Как-то прекрасным зимним лунным вечером в лагере устроили ахал, романтическое торжество, где женщины пели под печальные звуки однострунного имзада, а мужчины читали стихи, сопровождаемые негромкими ударами вечерних барабанов. Голос Махди звучал мягко и ласково, и слова, произносимые им, были удивительно нежными и неожиданными в устах человека, от которого веяло жаром, словно он родился в огне кузницы.
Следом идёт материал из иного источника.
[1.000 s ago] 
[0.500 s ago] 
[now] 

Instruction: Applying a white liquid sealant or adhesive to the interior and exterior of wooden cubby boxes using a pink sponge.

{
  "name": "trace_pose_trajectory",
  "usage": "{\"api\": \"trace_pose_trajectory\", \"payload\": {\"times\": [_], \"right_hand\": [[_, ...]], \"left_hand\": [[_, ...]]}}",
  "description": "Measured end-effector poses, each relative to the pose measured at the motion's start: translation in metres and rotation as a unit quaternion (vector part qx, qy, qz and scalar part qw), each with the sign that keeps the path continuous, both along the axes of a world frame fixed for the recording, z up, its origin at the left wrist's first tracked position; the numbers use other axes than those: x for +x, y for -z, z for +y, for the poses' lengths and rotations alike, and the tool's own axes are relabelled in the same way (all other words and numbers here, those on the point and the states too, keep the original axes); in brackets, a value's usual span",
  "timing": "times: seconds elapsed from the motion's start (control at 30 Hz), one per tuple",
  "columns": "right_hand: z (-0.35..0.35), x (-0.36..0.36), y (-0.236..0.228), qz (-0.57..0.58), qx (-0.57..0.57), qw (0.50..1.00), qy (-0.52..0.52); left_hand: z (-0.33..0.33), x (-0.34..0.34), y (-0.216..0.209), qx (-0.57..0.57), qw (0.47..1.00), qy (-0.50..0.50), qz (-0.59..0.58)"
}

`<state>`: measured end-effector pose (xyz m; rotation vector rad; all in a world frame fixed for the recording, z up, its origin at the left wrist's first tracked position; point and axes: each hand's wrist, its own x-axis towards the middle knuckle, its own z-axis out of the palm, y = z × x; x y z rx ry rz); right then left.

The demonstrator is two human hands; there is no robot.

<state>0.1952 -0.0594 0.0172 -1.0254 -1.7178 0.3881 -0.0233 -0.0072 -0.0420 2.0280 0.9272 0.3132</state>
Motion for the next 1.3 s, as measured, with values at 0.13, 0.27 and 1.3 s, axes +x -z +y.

Перед благодарной толпой он прочитал стихотворение, которое написал для нее.
Сердце мое – орел,
Чьи крылья касаются горной вершины,
Зовущейся Даией,
Но не владеют ею.
Я прилетаю туда отдохнуть и узреть красоту,
Что не видна с высоты.
Мягкие линии, изгибы из шелка
Радуют мне сердце.
Даия – чудо-вершина —
Ныне становится песней.
Мой разум полон ее нежных и сладостных ритмов.
Кто же она, эта женщина, приручившая орла
И взявшая в плен мое сердце?
Даия знала, как трудно Махди произносить слова, которых в обыденной жизни от него не услышишь и которые от этого становились еще сладостнее и значимее. Она знала, что у них могут родиться замечательные дочери и сыновья, достойные дети пустыни. Махди во многих отношениях был бы идеальным мужем. И все же Даию пусть и немного, но тревожила темная и жестокая сторона его жизни. Своими тревогами она поделилась с Анной, старой рабыней, по сути заменившей ей мать. Та отчитала ее за сомнения.